By Scott Reed
Last week was declared “Retirement Readiness Week” by morningstar.com. Morningstar is an investment industry leader in providing research on the thousands of investment options offered to the investing world.
I was reminded it had been a while since I have written about investing for retirement. It is one of the most important things an investor can do, so let’s take a look at three concepts that are critical to the success of investing for retirement.
1. You must act. It sounds elementary, but this is a big problem in the retirement plan world. We have found that it is common to find low participation rates in retirement plans that require you to sign up for the plan. However, if you have an “opt out” clause – which says you automatically will be in the plan unless you opt out – you are much more likely to participate. Potential participants do not have as big a problem with the retirement plan as we once thought – they just don’t like to make a decision, period. If you are going to be successful in planning for retirement, you have to make good decisions, and the sooner the better.
2. You must invest your own money. Many of you simply do what is required in order to participate or to get your company’s matching money. You hope that a little bit of money on your part and a great return on your investments will get you across the finish line. The truth is that it is the other way around. Your investments are supposed to help you reach your goal by working for you over the years. But the number that matters most is the amount you are willing to invest in your own retirement. In my experience, the investor’s contribution always has been much more important than the contribution from the investments.

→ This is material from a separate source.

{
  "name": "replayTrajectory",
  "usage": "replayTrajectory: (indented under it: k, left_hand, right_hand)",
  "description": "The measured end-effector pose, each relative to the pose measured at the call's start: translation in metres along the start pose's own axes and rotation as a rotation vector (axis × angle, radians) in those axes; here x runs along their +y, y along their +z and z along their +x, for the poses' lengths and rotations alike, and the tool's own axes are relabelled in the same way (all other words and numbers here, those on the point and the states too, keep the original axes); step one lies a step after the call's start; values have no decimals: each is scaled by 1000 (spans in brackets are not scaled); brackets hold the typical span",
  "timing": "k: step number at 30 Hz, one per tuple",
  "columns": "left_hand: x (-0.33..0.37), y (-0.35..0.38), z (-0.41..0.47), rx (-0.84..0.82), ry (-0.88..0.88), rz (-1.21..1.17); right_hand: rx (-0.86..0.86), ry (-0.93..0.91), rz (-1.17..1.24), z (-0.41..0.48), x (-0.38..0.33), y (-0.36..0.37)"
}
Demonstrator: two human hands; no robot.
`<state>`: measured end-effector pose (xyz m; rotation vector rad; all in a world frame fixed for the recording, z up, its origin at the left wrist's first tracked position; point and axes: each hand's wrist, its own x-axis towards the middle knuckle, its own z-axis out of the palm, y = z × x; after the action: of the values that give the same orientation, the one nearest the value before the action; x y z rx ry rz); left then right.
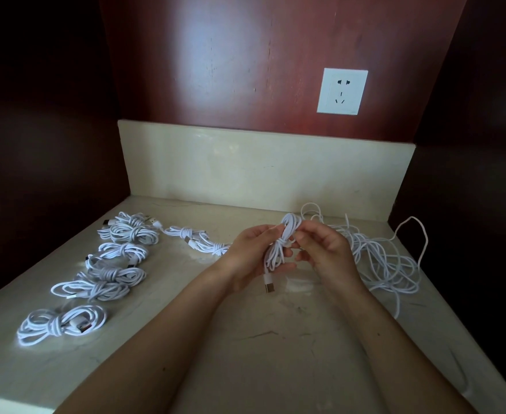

3. That’s not to say an investment can’t change your life. It can – just like winning the lottery can change your life. I promise you that my life would change if I won a few million dollars in the lottery. We know it can happen. We see the winners on TV. But is it going to happen to you? How many people do you know that have bought a lottery ticket and won the grand prize? Exactly. It can happen, but it probably won’t. So don’t bet your retirement on winning the lottery or having an investment pay off in a huge way.
That means diversify. Don’t take the risk of betting on too few investments. Diversify your portfolio. It will take away the chance of striking it rich, but it will also take away the chance of having one investment fail you to the extent that you can’t recover.
So here is your game plan: Proactively decide to do something, invest your own money until it hurts, and diversify your assets so you will succeed over time. And one last thing, do it now. Study after study confirms the idea that you cannot wait until the time is right. There is never a perfect time to invest other than now. The sooner you begin to invest until it hurts, the closer you will be to winning this part of the game of life.
You may emotionally feel that you can do things differently and still succeed. You may be right. However, we have three decades of historical data that suggest emotion and successful investing just don’t mix. My father once told me that the strongest and the fastest horse doesn’t always win the race, but he is usually the one to bet on. Well, this investment philosophy is the strongest and the fastest way to invest for retirement and, for my money, it’s a pretty good bet.